Countries on the bottom end of the global economic spectrum, such as Zambia, have historically relied on imports of textiles and garments, having jumped in many cases from a colonial system to a very basic industrial economy. But clothing or raw fabric materials, which used to come piecemeal from neighbouring countries, now arrive in compressed 50-kilogram bales from cities like London and Philadelphia via wholesalers in Dar es Salaam or Durban. From their initial drop into donation bins, T-shirts and trousers are sorted first, with the best-quality clothes taken for resale to vintage and thrift stores. Wholesalers respond to requests from worldwide buyers, who name the price for the pressed and packaged remainders. After shipment, the bales are often driven long distances to be sold to local market vendors.
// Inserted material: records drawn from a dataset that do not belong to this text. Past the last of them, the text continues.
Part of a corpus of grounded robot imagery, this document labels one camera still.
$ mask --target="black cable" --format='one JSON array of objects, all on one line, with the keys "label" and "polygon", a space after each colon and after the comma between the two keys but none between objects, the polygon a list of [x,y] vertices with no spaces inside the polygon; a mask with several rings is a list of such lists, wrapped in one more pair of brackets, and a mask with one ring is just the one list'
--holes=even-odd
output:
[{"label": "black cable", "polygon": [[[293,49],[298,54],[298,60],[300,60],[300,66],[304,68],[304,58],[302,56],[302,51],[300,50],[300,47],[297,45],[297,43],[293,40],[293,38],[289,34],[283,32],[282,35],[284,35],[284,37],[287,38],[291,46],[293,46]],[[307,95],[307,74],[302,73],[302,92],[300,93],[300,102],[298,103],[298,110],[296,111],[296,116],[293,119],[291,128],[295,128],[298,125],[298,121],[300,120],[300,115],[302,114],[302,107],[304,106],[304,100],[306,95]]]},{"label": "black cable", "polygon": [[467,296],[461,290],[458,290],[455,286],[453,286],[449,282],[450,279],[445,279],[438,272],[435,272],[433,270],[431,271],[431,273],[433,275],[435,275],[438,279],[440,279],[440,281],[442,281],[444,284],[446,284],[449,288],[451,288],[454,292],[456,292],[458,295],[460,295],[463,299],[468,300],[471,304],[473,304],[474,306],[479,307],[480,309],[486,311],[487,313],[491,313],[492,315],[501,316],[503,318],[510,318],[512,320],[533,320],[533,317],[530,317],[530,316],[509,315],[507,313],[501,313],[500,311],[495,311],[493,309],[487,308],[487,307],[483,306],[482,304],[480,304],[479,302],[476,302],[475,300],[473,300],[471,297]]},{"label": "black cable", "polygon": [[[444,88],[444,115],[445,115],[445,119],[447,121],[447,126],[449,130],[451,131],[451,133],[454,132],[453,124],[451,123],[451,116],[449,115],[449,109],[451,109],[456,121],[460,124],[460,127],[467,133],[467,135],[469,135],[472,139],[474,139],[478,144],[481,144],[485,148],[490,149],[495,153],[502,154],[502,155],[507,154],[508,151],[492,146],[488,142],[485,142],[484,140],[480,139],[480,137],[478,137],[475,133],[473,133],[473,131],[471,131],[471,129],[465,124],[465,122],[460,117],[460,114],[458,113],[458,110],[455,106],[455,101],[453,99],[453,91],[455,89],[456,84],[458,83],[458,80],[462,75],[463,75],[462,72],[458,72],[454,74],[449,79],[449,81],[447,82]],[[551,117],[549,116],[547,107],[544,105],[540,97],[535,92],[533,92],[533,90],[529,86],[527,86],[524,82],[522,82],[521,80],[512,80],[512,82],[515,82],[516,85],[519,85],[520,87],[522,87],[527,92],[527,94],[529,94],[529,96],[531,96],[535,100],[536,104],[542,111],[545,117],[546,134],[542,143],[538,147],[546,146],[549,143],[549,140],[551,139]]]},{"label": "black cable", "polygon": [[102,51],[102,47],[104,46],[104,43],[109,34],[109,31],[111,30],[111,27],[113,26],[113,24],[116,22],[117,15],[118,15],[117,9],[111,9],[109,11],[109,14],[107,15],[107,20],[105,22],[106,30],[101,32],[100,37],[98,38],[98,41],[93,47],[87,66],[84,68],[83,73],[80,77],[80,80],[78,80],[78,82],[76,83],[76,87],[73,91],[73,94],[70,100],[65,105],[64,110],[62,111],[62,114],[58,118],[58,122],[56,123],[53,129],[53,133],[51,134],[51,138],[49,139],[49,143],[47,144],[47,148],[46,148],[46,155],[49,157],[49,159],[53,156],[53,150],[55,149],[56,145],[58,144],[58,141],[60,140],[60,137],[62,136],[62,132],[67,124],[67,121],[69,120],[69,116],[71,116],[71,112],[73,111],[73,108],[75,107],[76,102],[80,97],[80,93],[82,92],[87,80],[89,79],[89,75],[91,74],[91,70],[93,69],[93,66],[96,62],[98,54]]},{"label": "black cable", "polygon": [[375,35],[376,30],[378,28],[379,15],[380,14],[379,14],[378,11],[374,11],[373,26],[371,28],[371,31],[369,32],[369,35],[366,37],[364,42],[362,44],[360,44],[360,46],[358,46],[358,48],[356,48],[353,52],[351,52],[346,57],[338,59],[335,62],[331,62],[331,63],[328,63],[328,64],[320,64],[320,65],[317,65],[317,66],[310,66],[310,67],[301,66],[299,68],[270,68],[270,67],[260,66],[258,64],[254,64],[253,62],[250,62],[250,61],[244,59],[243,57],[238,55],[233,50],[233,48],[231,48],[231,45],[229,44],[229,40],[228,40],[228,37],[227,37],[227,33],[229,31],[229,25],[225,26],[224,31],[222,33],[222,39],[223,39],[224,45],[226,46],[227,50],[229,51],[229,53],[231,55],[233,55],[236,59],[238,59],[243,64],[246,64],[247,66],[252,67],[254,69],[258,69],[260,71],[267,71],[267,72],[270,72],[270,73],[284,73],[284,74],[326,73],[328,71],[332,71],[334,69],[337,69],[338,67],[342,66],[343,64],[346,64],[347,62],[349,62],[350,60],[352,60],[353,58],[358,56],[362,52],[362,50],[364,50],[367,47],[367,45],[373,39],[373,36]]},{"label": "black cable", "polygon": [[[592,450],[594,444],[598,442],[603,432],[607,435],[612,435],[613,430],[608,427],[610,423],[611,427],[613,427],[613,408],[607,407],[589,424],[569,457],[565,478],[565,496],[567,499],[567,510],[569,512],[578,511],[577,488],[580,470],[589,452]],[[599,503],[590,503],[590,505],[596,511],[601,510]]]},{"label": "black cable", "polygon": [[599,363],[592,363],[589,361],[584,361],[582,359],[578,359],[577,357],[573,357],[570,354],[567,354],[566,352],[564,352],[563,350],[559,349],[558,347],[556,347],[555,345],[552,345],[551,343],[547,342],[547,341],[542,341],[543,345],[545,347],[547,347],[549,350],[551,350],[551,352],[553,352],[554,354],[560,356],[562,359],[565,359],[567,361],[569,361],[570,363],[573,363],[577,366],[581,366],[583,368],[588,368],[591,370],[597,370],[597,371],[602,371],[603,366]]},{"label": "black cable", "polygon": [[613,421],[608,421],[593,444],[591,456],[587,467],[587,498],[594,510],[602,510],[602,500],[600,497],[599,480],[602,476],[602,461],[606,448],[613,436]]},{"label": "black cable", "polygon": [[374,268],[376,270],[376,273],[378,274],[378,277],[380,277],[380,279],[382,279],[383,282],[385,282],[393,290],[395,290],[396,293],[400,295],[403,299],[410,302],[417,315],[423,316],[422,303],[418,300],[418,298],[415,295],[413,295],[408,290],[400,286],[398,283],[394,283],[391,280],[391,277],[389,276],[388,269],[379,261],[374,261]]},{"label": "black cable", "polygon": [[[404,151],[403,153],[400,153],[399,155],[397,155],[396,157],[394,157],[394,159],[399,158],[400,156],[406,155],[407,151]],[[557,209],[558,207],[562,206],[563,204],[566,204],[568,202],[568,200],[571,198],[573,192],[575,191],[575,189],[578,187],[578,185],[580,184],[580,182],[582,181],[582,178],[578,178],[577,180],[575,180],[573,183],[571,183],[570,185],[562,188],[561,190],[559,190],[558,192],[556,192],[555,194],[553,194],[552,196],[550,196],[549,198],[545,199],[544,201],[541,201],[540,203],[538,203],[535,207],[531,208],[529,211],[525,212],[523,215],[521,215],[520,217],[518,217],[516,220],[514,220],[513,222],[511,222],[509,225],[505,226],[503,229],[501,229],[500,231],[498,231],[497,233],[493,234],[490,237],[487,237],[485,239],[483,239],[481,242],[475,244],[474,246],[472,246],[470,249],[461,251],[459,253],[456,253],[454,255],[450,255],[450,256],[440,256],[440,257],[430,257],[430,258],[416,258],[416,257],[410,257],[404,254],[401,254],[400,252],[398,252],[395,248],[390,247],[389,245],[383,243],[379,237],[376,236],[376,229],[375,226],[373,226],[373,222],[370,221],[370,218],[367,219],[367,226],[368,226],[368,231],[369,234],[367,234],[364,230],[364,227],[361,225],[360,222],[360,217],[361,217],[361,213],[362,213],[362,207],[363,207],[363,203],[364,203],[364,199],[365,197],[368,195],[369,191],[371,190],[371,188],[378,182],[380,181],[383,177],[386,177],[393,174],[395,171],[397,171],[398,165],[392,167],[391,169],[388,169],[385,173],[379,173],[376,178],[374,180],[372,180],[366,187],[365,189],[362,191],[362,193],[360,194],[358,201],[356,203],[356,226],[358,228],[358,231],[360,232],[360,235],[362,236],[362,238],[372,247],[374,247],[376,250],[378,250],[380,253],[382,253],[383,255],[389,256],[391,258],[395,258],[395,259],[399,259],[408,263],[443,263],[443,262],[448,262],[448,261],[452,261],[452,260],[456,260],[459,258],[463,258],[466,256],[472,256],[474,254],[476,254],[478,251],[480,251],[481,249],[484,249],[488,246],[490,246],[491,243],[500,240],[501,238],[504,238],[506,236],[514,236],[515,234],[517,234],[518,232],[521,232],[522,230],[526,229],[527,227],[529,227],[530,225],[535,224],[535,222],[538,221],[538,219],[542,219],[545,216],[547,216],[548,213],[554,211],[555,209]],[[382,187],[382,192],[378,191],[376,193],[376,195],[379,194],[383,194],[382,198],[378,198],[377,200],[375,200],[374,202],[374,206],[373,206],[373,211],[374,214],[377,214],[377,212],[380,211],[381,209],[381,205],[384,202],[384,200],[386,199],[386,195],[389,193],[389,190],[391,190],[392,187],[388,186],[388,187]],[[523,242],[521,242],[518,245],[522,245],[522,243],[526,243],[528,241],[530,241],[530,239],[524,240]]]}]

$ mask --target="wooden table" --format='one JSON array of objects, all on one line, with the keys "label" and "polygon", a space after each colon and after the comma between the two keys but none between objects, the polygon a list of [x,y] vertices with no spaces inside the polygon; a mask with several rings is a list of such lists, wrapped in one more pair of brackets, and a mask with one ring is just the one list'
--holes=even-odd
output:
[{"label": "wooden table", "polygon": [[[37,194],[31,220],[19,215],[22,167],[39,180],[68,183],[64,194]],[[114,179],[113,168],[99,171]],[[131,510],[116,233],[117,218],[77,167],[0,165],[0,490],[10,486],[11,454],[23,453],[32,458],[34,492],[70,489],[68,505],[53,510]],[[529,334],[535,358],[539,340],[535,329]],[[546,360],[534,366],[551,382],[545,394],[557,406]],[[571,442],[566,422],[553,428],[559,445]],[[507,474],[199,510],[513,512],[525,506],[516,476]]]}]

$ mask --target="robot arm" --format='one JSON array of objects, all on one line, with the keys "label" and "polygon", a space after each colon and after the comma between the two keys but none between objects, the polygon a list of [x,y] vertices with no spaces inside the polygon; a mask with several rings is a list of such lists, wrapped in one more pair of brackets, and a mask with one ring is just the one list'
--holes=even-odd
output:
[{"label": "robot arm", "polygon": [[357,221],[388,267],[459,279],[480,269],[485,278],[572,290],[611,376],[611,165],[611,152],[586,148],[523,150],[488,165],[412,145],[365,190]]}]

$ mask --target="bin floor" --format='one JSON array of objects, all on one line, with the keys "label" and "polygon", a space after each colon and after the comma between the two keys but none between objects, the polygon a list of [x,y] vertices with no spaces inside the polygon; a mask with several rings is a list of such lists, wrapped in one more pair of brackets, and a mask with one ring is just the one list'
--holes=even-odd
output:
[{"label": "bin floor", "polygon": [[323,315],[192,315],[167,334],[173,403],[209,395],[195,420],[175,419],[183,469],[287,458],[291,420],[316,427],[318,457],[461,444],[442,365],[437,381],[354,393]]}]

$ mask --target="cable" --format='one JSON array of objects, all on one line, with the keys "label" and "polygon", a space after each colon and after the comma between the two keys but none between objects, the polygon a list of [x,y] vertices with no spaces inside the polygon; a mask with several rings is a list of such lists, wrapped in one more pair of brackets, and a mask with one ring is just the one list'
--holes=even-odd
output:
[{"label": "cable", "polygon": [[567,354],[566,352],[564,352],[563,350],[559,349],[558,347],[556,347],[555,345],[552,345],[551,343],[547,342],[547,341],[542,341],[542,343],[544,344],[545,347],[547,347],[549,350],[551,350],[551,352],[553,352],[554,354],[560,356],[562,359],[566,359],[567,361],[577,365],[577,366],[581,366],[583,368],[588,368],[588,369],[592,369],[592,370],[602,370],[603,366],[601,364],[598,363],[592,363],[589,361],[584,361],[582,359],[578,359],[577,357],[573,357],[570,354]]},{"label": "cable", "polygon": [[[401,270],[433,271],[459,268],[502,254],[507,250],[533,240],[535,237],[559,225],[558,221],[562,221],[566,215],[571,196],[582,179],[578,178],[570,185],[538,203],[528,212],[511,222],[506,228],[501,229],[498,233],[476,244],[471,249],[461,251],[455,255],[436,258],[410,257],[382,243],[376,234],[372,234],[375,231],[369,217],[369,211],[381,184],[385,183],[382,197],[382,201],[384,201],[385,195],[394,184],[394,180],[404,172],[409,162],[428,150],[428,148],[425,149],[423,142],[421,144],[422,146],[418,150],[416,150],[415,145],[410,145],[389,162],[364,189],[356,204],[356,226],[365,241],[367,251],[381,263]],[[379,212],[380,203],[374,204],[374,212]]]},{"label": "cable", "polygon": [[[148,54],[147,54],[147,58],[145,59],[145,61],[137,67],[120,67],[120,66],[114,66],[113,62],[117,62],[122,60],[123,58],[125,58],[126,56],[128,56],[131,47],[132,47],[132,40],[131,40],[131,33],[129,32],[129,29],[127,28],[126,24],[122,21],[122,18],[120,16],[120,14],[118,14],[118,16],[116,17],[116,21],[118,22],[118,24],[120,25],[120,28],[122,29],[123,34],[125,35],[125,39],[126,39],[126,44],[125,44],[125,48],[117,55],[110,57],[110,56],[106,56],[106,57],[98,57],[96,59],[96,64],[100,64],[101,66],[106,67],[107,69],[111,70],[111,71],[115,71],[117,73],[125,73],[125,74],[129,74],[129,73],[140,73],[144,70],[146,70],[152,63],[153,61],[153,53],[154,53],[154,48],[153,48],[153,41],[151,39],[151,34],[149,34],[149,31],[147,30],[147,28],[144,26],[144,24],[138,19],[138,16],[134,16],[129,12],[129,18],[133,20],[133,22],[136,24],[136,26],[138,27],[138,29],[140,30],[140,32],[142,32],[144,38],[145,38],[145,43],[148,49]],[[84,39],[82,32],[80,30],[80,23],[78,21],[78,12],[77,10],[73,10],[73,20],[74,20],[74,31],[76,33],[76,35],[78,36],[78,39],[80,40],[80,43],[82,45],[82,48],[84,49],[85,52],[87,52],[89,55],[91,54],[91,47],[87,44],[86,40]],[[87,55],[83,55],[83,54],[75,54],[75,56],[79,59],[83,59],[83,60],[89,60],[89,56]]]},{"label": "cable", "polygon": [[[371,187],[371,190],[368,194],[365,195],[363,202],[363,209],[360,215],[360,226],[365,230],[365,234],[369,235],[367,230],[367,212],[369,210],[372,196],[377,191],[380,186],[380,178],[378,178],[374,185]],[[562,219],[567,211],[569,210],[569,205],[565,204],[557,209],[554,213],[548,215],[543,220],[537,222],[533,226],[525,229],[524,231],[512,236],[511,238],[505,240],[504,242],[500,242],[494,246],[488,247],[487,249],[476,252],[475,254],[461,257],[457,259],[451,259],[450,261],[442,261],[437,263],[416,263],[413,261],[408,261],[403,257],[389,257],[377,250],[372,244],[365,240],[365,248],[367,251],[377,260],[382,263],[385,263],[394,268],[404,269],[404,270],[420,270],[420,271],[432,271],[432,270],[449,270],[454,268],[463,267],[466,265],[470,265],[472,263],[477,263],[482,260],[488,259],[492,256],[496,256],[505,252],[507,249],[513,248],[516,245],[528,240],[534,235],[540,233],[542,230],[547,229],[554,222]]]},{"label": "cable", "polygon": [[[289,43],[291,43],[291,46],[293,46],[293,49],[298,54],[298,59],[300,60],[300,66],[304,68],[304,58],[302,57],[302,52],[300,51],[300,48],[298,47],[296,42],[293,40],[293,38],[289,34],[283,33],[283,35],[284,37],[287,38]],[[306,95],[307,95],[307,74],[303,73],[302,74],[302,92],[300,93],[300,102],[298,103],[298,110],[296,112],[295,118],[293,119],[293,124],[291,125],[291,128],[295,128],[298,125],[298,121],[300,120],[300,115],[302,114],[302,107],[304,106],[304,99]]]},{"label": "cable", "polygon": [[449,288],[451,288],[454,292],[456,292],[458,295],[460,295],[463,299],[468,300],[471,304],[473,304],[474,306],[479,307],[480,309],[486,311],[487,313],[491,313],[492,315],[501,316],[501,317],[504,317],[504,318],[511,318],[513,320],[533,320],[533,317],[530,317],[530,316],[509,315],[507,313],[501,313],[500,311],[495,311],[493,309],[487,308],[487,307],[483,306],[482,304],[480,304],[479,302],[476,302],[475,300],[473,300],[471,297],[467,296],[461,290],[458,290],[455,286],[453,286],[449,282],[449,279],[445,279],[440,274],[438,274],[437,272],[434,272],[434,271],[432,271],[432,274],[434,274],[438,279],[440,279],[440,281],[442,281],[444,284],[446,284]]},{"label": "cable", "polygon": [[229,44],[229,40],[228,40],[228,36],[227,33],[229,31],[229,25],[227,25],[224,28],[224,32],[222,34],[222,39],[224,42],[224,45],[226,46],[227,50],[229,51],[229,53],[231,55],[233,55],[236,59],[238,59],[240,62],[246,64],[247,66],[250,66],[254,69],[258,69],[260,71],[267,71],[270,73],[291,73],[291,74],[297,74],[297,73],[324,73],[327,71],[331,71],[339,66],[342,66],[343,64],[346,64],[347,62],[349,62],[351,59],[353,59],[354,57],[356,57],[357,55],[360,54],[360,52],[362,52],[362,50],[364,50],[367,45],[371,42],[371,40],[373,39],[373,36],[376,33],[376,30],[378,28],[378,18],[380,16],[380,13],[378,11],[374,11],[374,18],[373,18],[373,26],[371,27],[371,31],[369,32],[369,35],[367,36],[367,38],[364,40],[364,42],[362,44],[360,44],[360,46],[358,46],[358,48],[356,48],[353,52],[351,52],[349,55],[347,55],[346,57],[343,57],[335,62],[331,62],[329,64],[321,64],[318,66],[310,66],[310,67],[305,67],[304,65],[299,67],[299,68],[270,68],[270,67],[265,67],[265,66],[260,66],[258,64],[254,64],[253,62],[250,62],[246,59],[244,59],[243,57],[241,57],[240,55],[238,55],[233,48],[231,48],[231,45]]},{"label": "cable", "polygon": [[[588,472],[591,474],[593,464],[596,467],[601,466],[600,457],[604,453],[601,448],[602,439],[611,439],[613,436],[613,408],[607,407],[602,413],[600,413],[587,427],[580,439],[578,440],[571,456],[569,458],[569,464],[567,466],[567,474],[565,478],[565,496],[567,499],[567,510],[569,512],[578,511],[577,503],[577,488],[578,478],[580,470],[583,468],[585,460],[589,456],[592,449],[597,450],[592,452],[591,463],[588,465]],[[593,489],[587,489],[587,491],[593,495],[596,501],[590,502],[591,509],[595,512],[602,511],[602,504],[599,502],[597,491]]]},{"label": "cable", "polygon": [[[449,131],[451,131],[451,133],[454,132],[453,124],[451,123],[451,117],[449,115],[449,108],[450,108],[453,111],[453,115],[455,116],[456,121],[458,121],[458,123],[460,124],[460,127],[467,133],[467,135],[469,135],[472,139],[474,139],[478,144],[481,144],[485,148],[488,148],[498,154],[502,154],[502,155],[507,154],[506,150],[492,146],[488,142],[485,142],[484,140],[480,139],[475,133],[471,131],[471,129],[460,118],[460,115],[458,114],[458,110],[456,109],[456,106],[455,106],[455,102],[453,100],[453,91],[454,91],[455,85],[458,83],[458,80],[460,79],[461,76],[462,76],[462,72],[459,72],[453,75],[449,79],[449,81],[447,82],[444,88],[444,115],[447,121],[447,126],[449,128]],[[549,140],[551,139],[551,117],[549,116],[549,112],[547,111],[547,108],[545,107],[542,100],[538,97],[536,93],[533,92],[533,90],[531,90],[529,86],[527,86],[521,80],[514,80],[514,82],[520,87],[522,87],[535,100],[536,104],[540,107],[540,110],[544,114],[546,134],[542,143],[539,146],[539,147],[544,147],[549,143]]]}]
With the adoption of the UN Millennium Development Goals, recent discussion surrounded on the state of least developed countries (LDCs). The path to industry and sustainable business in these nations is a central focus in the struggle to level the global economic playing field. Not surprisingly, many strict advocates of encouraging industry in LDCs have scorned the trade in used clothes, suggesting that it offers a quick-fix alternative to what could be an industrial opportunity. For this reason, used clothing imports are banned in Indonesia and the Philippines. According to Ms. Hansen, protests by unionized workers have also been raised in places like Poland, Pakistan and Lesotho.

"Clothes-dumping" has also been blamed for encouraging the influx of foreign business and thwarting local production efforts, as well as for causing outbreaks of foot-and-mouth disease. Most industry experts agree, however, that such trade has little to do with why developing countries do not produce clothing. Many large importers of used clothes, such as Hong Kong and Pakistan, are in fact also big clothing producers. As Ms. Hansen noted, LDCs lack the up-to-date machinery and basic industry start-up capital--factors that greatly decrease the chances of a developing country to compete in the worldwide textile market.

"The issue today is competitiveness", said Mathias Knappe, a senior development officer and textile specialist for the International Trade Council (ITC). Such UN organs, including the UN Conference on Trade and Development (UNCTAD), hope to encourage industry around the world by offering support in areas ranging from business and trading strategies to advice in sourcing raw materials and hiring workers. However, they are sensible in their approaches, pushing businesses in developing regions to do only what they can in the scope of a cut-throat garment and textile market. "African countries dream of developing (large) textile industries", said Mr. Knappe. However, without the significant capital needed to build large factories and update machine technology, "this is not realistic". Instead, ITC and UNCTAD stressed the importance of diversification of the global clothing market.

In the coming years, "firms in developing countries that are able to find niche markets ... will be thriving", agreed Michiko Hayashi, an economic affairs officer at UNCTAD, noting that there is room for many different garment products with several grades of quality and price in the global market. Rapidly developing countries like China have taken the reigns in producing a flood of cheap mass-market clothing. The best path for LDCs may be to match their production potential to small focused jobs--customized goods that cannot be made in vast factories--and pursue lower-profile, untapped niches in the market.